No sooner does one become comfortable in that reality when it is challenged by a counter-reality called “Anti-thesis.”
These two struggle, and finally merge into a new reality called “Synthesis.” This synthesis now becomes the new thesis and the process begins anew.
Hegel said that this process continues for a lifetime, a continual process of refining, or perhaps until the synthesis becomes so pure that no antithesis appears to challenge it.
As a number of authors have suggested, Marx took Hegel’s Dialectic and turned it on its head, or in other words, corrupted it. Hegel’s whole point was that we don’t know where the Dialectic will take us, hopefully continual improvement. But Marx hijacked the Dialectic and contributed these several points:
1. The end goal is Plato’s Ideal State
2. The means of getting there is Hegel’s Dialectic (highly modified)
3. History is driven by a variety of economic factors (especially class conflict/warfare). The control of the means of production* by the state is vital.
4. The way to speed up history is to promote the antithesis of the current thesis (In Hegel’s world, the antithesis is natural and comes about on its own, but Marx believed that he could actually analyze the current thesis and then create and direct the antithesis as a way to speed up the progression to a more ideal state.)

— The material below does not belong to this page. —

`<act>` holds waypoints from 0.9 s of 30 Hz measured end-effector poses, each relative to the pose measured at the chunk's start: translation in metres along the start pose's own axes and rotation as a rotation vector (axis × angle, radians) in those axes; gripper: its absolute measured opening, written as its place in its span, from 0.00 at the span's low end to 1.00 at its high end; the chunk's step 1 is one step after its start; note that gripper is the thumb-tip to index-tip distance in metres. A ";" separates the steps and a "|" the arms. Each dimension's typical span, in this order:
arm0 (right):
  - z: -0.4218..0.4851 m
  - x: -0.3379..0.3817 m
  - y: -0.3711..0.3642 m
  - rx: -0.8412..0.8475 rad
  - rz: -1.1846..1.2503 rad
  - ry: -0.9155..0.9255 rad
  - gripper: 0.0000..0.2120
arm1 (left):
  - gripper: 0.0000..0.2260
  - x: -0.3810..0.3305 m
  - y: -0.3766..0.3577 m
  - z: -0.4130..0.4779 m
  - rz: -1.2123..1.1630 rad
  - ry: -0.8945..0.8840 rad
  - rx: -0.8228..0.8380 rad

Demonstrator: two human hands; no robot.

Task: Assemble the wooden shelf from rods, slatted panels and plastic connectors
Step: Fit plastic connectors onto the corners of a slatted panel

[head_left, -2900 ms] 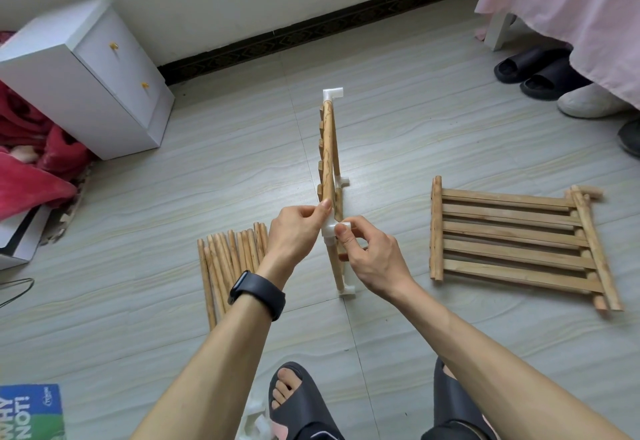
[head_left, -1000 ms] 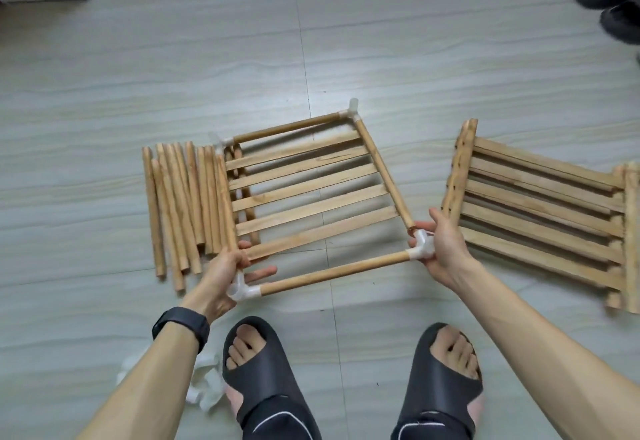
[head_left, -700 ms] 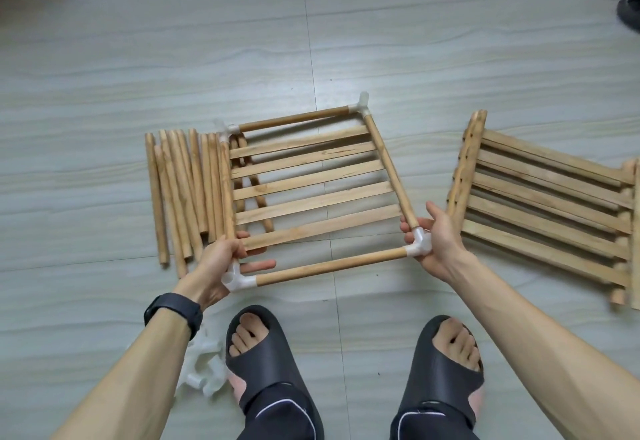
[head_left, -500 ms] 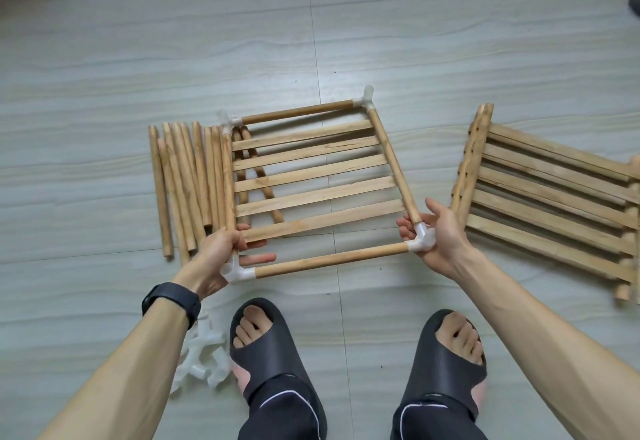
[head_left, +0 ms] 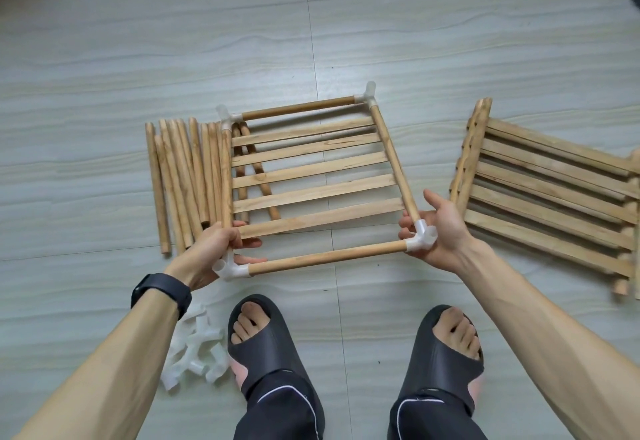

5. The ideal state could be achieved by revolutionary communism as a way to move toward democratic socialism.
6. This Ideal State must be global. It cannot be nationalistic.
7. The Proletariat (working class) must revolt against the bourgeois (middle class or merchant/landed gentry), because it is the middle class that exploits the working class. He doesn’t say much about the rich or upper class.
8. The vanguard of the proletariat (a small, highly-organized band of intellectual revolutionaries) will carry out the revolt for the proletariat, and then see that they are taken care of (AKA – the rich and upper class).
9. Morality is nothing more than bourgeois prejudice.
10. There is no God, and religion is just an opiate of the masses.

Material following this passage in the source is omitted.